— What you need to do —
Counting every line in the records below that holds "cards", give the total and add nothing.

— Data records —
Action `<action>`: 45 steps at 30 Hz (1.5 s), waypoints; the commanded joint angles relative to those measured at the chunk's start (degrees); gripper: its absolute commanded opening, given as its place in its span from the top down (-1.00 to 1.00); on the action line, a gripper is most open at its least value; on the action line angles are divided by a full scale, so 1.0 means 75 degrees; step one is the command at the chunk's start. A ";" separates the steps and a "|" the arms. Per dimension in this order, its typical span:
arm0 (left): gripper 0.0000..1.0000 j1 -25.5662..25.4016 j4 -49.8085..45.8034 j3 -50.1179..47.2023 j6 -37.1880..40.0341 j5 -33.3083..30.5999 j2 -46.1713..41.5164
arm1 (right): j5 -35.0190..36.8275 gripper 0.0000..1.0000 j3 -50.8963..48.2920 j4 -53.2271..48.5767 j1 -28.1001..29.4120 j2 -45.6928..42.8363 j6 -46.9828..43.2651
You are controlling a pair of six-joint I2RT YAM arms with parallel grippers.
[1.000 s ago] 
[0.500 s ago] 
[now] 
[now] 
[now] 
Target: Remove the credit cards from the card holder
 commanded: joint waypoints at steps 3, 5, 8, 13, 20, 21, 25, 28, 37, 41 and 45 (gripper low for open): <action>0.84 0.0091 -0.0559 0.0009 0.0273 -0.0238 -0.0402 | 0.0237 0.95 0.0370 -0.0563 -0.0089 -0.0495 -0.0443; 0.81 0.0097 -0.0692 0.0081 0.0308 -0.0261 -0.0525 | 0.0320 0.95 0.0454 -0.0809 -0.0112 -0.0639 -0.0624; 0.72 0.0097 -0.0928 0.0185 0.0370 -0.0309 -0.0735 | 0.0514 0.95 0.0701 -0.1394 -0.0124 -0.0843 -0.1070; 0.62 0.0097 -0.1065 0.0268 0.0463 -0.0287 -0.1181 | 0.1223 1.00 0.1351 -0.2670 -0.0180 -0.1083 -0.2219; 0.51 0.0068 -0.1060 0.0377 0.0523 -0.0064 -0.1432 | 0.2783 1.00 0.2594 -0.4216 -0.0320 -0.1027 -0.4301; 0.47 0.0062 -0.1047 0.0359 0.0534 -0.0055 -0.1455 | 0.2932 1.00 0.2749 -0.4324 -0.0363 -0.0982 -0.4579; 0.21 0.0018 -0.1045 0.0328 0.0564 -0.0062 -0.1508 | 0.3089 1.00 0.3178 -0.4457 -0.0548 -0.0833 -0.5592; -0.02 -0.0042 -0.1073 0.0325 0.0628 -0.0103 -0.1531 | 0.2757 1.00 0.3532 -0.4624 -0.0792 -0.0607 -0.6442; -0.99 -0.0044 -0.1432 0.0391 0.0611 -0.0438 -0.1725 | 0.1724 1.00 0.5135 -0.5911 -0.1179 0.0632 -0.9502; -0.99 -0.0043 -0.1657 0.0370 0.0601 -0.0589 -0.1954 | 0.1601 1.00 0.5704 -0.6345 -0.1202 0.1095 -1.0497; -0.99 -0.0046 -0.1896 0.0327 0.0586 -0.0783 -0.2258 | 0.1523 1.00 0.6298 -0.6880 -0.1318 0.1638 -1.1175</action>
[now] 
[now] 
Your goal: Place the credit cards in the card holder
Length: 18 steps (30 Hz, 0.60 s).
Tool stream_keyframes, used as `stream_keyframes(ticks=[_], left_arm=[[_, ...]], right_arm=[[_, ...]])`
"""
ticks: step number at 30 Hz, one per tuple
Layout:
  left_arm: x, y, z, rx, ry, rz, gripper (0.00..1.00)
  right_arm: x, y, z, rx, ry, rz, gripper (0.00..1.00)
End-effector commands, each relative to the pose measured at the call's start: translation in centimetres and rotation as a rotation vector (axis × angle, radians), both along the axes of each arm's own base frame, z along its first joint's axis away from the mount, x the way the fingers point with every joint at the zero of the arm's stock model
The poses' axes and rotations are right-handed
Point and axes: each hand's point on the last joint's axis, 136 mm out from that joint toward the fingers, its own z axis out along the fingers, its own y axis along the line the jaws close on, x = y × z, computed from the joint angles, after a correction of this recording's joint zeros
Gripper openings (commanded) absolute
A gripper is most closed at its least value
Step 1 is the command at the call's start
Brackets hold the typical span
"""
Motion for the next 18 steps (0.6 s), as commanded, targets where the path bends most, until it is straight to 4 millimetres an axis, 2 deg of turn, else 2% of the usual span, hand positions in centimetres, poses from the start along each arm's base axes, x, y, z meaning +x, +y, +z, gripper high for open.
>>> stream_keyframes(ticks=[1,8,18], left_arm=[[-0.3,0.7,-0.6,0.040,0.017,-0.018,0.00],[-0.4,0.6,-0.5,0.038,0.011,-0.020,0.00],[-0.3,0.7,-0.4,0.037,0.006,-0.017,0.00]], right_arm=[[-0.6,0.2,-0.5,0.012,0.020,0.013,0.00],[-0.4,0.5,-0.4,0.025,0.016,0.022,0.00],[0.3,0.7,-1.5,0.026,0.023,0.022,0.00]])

— Solution for this task —
2